**What needs to be done**: Find the lines holding the string "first" in the data, then copy all of them.

**Given information**:

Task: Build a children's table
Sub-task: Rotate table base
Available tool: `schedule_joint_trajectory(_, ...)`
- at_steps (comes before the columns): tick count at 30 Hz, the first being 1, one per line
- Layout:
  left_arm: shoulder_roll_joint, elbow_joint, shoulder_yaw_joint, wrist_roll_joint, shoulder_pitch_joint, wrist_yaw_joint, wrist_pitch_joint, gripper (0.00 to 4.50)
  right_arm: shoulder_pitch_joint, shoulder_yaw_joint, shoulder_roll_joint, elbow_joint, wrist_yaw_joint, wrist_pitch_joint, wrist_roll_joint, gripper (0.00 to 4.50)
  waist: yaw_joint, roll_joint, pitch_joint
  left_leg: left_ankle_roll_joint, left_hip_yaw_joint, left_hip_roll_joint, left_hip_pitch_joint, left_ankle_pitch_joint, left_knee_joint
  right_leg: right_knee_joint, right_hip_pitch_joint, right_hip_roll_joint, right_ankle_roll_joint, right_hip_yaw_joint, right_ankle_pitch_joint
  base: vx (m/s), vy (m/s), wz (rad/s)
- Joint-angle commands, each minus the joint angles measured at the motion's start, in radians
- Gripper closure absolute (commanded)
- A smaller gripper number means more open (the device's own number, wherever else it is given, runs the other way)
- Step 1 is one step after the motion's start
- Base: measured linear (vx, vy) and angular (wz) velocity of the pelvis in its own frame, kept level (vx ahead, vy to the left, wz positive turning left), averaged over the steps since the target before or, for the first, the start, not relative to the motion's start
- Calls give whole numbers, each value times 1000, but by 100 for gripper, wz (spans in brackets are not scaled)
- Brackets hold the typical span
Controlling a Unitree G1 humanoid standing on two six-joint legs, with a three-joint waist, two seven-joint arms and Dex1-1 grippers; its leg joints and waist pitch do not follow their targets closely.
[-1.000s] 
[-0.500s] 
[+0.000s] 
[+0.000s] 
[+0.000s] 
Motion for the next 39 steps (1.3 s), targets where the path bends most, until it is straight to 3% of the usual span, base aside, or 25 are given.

**Written response**:
- at_steps (comes before the columns): tick count at 30 Hz, the first being 1, one per line
- Base: measured linear (vx, vy) and angular (wz) velocity of the pelvis in its own frame, kept level (vx ahead, vy to the left, wz positive turning left), averaged over the steps since the target before or, for the first, the start, not relative to the motion's start

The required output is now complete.